Tecnologia

I computer superveloci del futuro funzioneranno grazie a un virus biologico

I ricercatori del MIT e dell'Università di Singapore hanno trovato il modo per produrre memorie a cambiamento di fase che renderanno i computer molto più veloci di quelli attuali. Come? Usando un virus biologico.

Anche se i computer moderni sembrano velocissimi, la realtà è che i sistemi elettronici, al loro interno, registrano dei piccolissimi ritardi (tecnicamente lag) che frenano le prestazioni complessive. In particolare, quando i computer memorizzano i dati si fermano per un attimo impercettibile. Per innalzare la velocità di elaborazione bisognerebbe eliminare queste pause. Alcuni ricercatori hanno avuto un’idea decisamente singolare: usare un virus.
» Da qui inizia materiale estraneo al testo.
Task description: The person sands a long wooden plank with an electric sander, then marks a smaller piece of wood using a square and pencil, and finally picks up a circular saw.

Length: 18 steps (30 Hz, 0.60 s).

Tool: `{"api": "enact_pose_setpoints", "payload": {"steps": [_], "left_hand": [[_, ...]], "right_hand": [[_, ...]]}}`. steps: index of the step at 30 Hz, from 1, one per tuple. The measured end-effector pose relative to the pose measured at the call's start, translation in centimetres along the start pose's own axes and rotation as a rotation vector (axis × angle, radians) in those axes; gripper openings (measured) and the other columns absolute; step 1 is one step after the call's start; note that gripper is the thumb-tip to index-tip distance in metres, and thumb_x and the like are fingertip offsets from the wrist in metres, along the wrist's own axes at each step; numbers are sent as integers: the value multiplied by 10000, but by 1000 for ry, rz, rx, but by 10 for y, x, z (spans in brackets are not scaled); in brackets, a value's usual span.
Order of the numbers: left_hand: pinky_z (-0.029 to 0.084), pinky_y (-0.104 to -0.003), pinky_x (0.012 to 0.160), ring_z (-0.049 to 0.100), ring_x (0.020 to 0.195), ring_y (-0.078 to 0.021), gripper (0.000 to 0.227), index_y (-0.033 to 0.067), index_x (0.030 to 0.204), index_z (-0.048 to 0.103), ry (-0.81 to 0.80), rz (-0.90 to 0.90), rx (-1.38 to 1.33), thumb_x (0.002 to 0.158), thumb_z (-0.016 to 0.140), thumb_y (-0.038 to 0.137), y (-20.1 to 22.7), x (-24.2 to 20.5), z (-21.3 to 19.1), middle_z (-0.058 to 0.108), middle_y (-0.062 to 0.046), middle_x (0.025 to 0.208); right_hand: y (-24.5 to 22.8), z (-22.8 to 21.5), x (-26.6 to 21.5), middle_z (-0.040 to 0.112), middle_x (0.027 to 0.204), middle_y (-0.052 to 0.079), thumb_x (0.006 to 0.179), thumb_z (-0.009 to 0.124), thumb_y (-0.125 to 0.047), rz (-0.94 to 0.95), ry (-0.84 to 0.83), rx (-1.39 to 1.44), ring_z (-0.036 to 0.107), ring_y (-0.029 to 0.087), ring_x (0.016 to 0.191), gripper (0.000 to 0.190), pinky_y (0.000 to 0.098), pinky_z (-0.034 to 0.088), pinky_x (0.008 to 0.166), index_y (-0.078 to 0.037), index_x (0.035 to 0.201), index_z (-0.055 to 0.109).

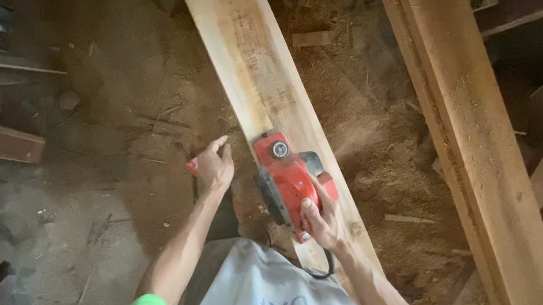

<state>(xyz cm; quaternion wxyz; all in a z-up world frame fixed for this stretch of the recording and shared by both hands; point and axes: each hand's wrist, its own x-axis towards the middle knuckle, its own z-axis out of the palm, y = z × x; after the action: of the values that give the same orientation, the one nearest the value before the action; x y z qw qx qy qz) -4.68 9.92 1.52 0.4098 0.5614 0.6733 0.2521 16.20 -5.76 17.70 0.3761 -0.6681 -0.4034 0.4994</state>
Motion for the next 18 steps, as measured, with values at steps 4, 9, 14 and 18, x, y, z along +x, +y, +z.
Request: {"api": "enact_pose_setpoints", "payload": {"steps": [4, 9, 14, 18], "left_hand": [[531, -402, 937, 709, 1081, -311, 304, 69, 1235, 718, 47, 4, -16, 963, 643, 183, -15, -2, 18, 746, -177, 1145], [548, -388, 948, 733, 1071, -311, 308, 26, 1220, 714, 124, 47, -166, 972, 603, 170, -51, 9, 22, 750, -182, 1157], [553, -383, 924, 714, 1063, -312, 313, 19, 1211, 719, 145, 22, -82, 961, 624, 182, -86, 28, 6, 711, -205, 1222], [549, -387, 923, 724, 1037, -256, 311, 42, 1210, 711, 113, -82, -150, 966, 631, 216, -103, 51, 4, 751, -147, 1178]], "right_hand": [[-1, 14, 31, 565, 599, -24, 998, 537, -295, 11, 16, 64, 511, 62, 484, 621, 253, 437, 458, -47, 1553, 409], [-24, 43, 127, 665, 635, 55, 1023, 547, -403, -102, 106, -332, 647, 113, 574, 613, 297, 503, 523, -54, 1521, 463], [-55, 80, 248, 752, 839, 197, 984, 560, -456, -217, 153, -371, 763, 271, 731, 651, 393, 619, 684, -92, 1516, 473], [-76, 108, 336, 746, 934, 266, 966, 622, -470, -326, 251, -425, 761, 385, 840, 663, 468, 612, 741, -74, 1479, 481]]}}
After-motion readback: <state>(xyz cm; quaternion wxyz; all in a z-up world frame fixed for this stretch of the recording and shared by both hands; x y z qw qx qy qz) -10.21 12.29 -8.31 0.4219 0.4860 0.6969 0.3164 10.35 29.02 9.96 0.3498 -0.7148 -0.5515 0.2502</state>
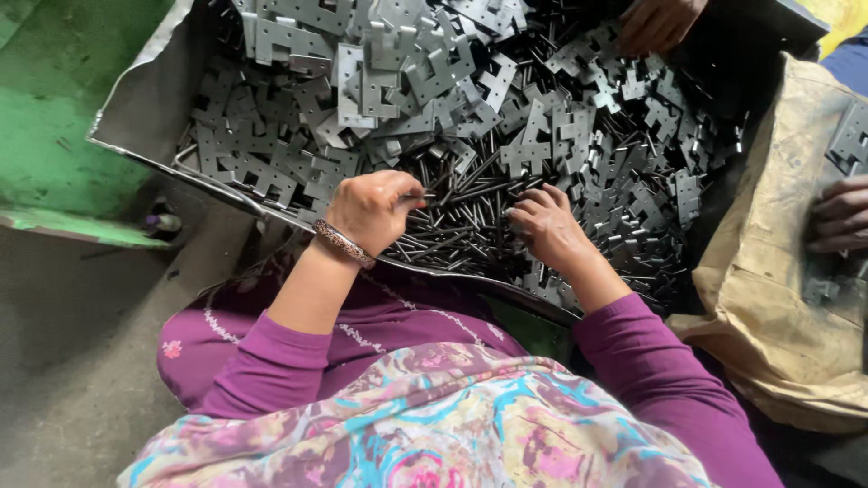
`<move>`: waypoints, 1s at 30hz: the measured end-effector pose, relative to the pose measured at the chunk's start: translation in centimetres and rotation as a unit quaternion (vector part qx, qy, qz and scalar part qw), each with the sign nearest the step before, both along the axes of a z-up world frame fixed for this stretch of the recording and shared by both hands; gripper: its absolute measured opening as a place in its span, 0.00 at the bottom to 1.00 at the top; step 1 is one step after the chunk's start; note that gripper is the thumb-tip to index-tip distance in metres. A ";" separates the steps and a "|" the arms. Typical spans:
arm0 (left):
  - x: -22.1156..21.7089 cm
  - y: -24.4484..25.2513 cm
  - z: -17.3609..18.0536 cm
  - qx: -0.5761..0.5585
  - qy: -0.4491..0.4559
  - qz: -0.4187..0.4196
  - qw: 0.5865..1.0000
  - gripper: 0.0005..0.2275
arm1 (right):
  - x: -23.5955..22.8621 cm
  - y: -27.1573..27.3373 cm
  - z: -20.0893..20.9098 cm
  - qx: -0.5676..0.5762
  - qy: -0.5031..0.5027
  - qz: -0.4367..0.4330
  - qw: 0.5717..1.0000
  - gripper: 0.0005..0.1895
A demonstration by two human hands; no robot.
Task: The person sits on the floor and sorts small metal brackets and pins from a large bin, picking them up by hand and placing them into a sack. The person repeatedly reaches into the bin, separates the items, and transfers them to the sack.
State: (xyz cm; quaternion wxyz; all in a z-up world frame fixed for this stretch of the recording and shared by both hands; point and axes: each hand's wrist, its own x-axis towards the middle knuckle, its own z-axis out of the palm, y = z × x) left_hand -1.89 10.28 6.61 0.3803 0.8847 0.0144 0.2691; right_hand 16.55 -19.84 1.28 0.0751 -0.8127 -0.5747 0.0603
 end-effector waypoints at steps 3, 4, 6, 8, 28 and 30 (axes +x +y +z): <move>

Non un virus per computer, ma uno tradizionale, tipo quello del raffreddore per intenderci.

L’idea è venuta a un gruppo di ricerca composto da studiosi del Massachusetts Institute of Technology (MIT) e della Singapore University of Technology and Design. Come accennato, hanno mescolato il silicio (il componente con cui sono realizzati i chip) con la biologia – un virus appunto. Per capire perché ci sia bisogno di un virus, bisogna prima comprendere alcuni dei passaggi che i dati effettuano all’interno dei computer.

Immagine: Depositphotos

 

Normalmente le informazioni si muovono dal supporto di archiviazione alla memoria RAM, da questa alla CPU, e viceversa. I rallentamenti si verificano fra  la memoria RAM e il supporto di archiviazione, che può essere il classico disco fisso o un supporto SSD, cioè un’unità di memoria a stato solido. La RAM è molto veloce, ma trattiene le informazioni solo finché è alimentata. Dischi e SSD sono più lenti, ma conservano i dati anche in assenza di energia. Sono quindi indispensabili entrambi. A meno che non si sostituiscano tutti e due con una memoria a cambiamento di fase, che è sia veloce, sia capace di trattenere i dati a lungo.

Per realizzarla però c’è un ostacolo che sembrava insormontabile. La memoria a cambiamento di fase  si produce usando l’antimoniuro di gallio, un materiale binario (non è l’unico) che ha due effetti collaterali. Il primo è che aumenta i consumi, il secondo è che diventa instabile intorno ai 346 gradi. Nella fase di produzione si raggiungono temperature anche maggiori. Si possono usare altri materiali, che hanno lo stesso problema.

Al MIT i ricercatori hanno cercato di aggirare l’ostacolo produttivo chiamando in causa il virus M13. È un batteriofago, ossia un virus che sfrutta i batteri come macchinari per replicarsi. A quanto pare, M13 è utile per la realizzazione di memoria a cambiamento di fase. Impiegato per estrarre le particelle di antimoniuro di gallio, riesce a ricomporle in nanofili, mantenendo temperature inferiori a quella di 346 gradi. In altre parole, il componente rimane stabile e può essere usato.

In questa fase della ricerca parliamo di una soluzione a livello sperimentale. Per arrivare a una produzione su larga scala, che permetta di impiegare questo metodo nella produzione di massa, ci vorranno ancora anni di ricerca. La scoperta però è notevole, tanto da essersi meritata la pubblicazione sulla prestigiosa rivista ACS Applied Nano Materials. La prospettiva futura è che un giorno avremo sistemi elettronici notevolmente più veloci, a beneficio di tutto quello che ne fa uso, dagli smartphone ai supercomputer.